**Exercise objective:**
Where a line holds the word "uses", copy it from the records.

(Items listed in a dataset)
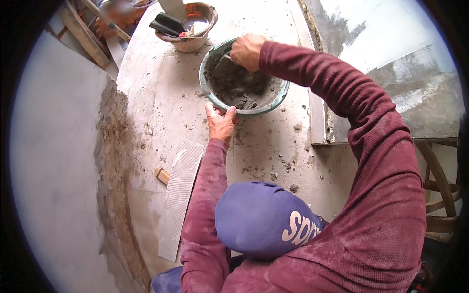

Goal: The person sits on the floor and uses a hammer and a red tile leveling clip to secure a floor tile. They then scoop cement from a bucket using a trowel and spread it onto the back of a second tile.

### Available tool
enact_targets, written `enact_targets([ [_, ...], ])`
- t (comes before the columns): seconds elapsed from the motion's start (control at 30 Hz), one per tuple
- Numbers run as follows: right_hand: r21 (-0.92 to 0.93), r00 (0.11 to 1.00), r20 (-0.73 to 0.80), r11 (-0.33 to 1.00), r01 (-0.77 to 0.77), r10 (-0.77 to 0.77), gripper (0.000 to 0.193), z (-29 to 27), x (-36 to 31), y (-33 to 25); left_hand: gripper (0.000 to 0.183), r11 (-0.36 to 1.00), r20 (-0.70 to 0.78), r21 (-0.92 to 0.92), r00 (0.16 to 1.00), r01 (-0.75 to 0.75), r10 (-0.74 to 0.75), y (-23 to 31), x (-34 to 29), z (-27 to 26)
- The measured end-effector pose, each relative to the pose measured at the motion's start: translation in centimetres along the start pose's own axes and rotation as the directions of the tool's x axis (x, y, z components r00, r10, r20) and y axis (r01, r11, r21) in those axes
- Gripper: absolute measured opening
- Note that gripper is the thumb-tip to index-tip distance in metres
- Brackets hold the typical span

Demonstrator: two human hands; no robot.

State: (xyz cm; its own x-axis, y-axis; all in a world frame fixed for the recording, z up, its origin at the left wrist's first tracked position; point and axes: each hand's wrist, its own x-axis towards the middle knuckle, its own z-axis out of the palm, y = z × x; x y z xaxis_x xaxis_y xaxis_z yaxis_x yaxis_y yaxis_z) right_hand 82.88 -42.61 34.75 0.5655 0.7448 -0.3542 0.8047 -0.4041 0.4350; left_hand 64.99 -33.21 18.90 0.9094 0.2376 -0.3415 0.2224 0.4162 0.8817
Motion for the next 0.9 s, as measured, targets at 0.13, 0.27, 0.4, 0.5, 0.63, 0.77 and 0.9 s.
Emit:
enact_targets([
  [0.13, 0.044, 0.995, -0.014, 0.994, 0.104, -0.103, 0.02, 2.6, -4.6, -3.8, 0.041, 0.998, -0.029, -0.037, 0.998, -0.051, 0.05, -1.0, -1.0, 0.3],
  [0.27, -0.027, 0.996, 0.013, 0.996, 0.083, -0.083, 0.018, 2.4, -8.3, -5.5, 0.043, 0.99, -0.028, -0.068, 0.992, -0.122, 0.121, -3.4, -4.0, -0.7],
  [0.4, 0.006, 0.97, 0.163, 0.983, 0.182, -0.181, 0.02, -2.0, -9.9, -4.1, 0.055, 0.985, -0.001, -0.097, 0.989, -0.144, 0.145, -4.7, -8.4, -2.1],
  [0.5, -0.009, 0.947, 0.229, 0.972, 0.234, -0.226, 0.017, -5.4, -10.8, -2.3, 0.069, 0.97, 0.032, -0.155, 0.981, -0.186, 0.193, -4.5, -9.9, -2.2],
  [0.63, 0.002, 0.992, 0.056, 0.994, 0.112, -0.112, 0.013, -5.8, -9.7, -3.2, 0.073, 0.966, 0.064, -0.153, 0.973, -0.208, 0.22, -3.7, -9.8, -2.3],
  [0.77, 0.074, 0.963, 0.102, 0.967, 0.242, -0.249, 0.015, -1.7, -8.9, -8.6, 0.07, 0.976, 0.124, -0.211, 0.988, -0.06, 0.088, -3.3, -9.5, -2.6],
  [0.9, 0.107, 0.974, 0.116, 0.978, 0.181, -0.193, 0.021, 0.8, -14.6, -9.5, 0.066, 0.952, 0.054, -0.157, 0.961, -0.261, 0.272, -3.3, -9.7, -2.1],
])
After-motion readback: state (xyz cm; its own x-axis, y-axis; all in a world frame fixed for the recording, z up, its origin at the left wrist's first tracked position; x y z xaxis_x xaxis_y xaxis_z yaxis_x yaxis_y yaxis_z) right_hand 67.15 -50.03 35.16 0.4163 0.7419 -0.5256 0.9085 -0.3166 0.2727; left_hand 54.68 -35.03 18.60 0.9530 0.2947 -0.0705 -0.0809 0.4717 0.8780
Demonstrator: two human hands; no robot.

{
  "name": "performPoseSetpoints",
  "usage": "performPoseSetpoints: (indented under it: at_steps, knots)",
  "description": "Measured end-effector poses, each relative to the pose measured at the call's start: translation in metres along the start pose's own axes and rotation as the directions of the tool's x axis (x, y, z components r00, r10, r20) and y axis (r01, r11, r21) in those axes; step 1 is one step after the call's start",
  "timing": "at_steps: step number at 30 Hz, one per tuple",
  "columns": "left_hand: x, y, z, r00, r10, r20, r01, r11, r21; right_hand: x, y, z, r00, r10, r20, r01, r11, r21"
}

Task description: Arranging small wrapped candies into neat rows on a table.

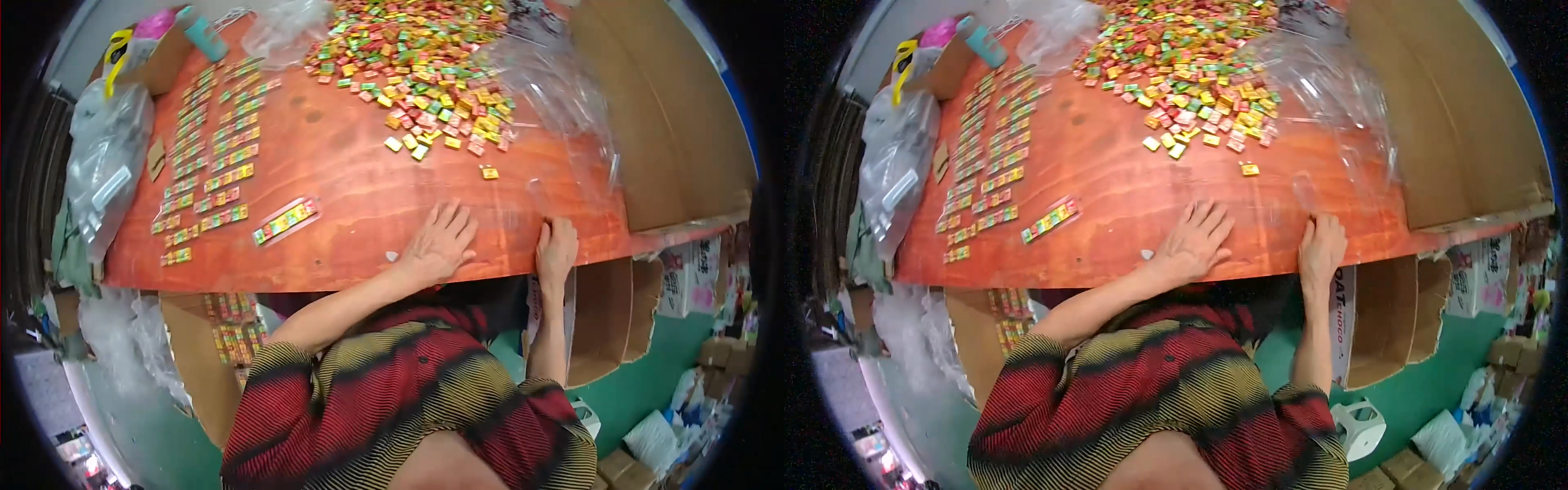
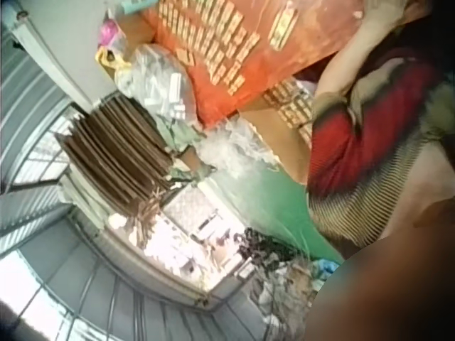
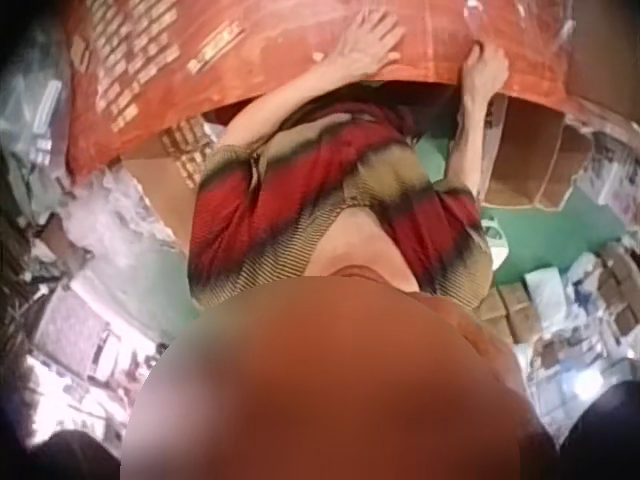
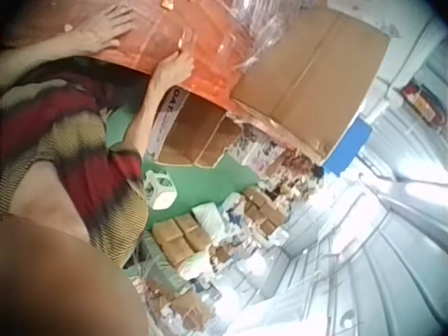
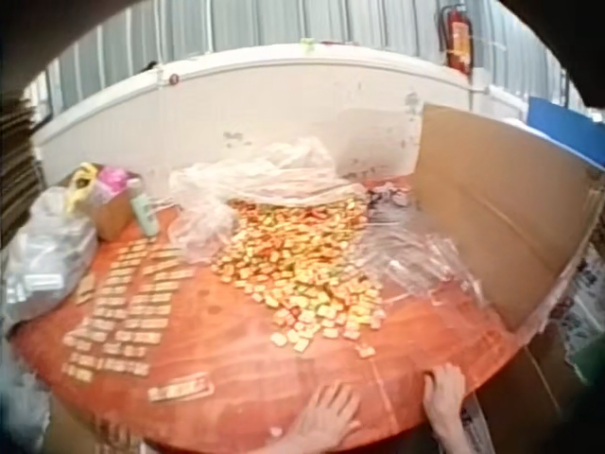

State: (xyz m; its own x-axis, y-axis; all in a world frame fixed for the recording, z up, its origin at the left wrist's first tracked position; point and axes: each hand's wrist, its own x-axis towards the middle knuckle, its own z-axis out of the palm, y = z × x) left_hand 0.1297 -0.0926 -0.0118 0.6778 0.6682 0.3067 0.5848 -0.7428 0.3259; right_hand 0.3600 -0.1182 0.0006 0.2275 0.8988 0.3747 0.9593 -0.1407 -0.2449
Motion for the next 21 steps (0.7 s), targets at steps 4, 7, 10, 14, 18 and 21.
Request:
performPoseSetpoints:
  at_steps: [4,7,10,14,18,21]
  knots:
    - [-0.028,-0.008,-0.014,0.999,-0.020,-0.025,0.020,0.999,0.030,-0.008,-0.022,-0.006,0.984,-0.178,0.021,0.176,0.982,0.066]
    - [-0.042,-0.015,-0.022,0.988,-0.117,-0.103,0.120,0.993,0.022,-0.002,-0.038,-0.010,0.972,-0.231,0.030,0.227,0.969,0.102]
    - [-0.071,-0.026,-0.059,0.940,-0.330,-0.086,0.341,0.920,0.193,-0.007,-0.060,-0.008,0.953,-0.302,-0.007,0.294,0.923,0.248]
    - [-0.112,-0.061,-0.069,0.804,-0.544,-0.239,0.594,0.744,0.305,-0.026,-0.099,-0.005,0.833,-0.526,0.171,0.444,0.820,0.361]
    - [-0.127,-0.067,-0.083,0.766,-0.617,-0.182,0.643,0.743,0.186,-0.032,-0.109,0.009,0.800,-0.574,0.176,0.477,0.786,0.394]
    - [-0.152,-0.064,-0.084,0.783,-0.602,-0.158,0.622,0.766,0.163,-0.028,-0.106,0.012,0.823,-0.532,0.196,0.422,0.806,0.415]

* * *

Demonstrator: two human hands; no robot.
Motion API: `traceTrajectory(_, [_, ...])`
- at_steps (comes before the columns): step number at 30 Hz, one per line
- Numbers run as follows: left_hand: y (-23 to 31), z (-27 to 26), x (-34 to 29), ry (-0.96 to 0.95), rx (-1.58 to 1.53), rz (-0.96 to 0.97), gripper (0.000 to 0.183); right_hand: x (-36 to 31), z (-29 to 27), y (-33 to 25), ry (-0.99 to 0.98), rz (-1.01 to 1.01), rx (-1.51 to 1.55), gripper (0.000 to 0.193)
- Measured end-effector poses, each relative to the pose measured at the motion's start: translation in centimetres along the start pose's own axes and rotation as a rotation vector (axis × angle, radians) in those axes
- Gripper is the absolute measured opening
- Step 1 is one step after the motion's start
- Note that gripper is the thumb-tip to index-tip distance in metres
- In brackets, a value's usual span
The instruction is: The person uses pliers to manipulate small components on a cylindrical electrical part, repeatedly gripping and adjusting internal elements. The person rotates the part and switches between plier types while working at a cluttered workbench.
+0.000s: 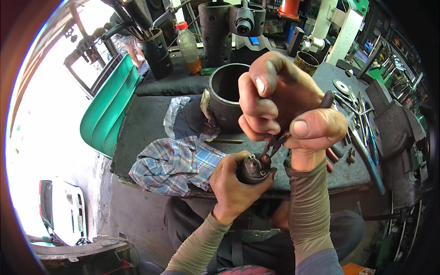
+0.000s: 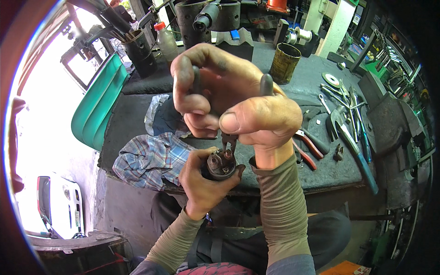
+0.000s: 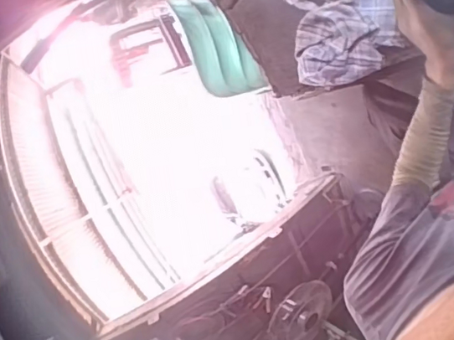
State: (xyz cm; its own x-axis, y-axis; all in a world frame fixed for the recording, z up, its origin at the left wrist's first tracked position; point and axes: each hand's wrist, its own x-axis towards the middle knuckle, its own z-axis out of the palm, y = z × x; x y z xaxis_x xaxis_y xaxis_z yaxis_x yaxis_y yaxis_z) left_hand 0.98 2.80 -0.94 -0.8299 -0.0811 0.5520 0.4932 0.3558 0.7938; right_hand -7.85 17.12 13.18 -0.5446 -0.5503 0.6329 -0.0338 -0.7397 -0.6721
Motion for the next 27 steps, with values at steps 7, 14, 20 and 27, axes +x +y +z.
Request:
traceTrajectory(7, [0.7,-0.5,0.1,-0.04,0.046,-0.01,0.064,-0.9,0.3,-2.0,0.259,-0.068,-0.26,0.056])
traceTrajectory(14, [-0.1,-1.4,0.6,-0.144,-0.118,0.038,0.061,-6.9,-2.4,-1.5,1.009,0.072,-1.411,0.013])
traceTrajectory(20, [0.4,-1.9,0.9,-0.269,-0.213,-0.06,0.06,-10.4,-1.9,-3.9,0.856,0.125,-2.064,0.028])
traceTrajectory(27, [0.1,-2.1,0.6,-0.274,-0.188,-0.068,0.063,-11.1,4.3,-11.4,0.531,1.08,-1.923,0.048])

**Answer section:**
Goal: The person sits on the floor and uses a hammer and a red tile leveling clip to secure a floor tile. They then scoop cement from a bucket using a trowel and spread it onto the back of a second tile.
The instruction is: The person uses pliers to manipulate small components on a cylindrical electrical part, repeatedly gripping and adjusting internal elements. The person rotates the part and switches between plier types while working at a cluttered workbench.

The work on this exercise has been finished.